Sr. Mary Ann Walsh over at the USCCB blog takes a good long look at Bill Keller’s remarks about Catholicism.
The Catholic Church doesn’t totally give up anyone. Even if you’re excommunicated, it expects you to attend Mass each week, though not to participate in the sacraments. James Joyce in Finnegan’s Wake defined the Catholic Church as “here comes everybody,” giving a blunt, yet poetic expression to a Church with room for all.
One also suspects this hold comes from something more. Is it based in the image of Mother Church, emphasis on “mother,” who loves her children and doesn’t give up on them even when they don’t deserve it or don’t merit the affection, except for the accident of birth or in the Church, of baptism?
Is it the lifelong impact of prayers and other rituals, such as guardian angels to protect you, the Blessed Virgin to care for you, the rosary to guide your prayer, the Eucharist to sustain you, the soaring cathedrals to amaze you? Is it rooted in emotion laden events such as First Communion Day celebrations of purity and innocence or the deep comfort in a funeral Mass imbued with the conviction that we’ll meet again in heaven? Is it a wish to connect to a parent’s or grandparent’s Catholicism that provided a moral compass in facing life’s many challenges?

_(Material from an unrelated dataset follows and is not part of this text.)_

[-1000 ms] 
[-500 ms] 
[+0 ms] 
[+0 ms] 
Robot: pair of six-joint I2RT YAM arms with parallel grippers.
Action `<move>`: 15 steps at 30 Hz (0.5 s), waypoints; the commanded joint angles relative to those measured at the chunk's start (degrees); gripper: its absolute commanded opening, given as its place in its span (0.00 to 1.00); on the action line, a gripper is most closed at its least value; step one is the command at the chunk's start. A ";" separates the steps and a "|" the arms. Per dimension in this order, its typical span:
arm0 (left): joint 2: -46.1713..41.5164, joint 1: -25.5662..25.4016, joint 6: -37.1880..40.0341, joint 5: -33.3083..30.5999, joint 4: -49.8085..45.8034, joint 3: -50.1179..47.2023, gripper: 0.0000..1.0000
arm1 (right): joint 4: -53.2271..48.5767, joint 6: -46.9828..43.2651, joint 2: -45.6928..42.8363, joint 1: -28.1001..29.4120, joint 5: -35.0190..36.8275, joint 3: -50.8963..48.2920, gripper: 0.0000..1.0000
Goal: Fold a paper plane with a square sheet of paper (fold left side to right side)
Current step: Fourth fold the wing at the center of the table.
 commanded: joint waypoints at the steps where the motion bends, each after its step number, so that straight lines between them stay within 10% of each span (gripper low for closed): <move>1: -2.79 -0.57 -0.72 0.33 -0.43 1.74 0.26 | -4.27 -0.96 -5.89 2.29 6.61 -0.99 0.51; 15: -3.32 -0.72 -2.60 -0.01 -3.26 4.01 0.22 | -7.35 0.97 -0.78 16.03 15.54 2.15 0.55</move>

Is it grace? Is it this inexplicable gift of God’s presence, recognized not enough to stop us daily in our tracks, but sensed on occasion to make us pause at God’s creation, the gift of human life, the message in Louie Armstrong’s “What a Wonderful World”?
Whatever it is, this Catholicism, this grace, is real, and because of it Bill Keller and others, be they lapsed, collapsed, befuddled or bemused, are part of it. They are family, even if they no longer come by for dinner.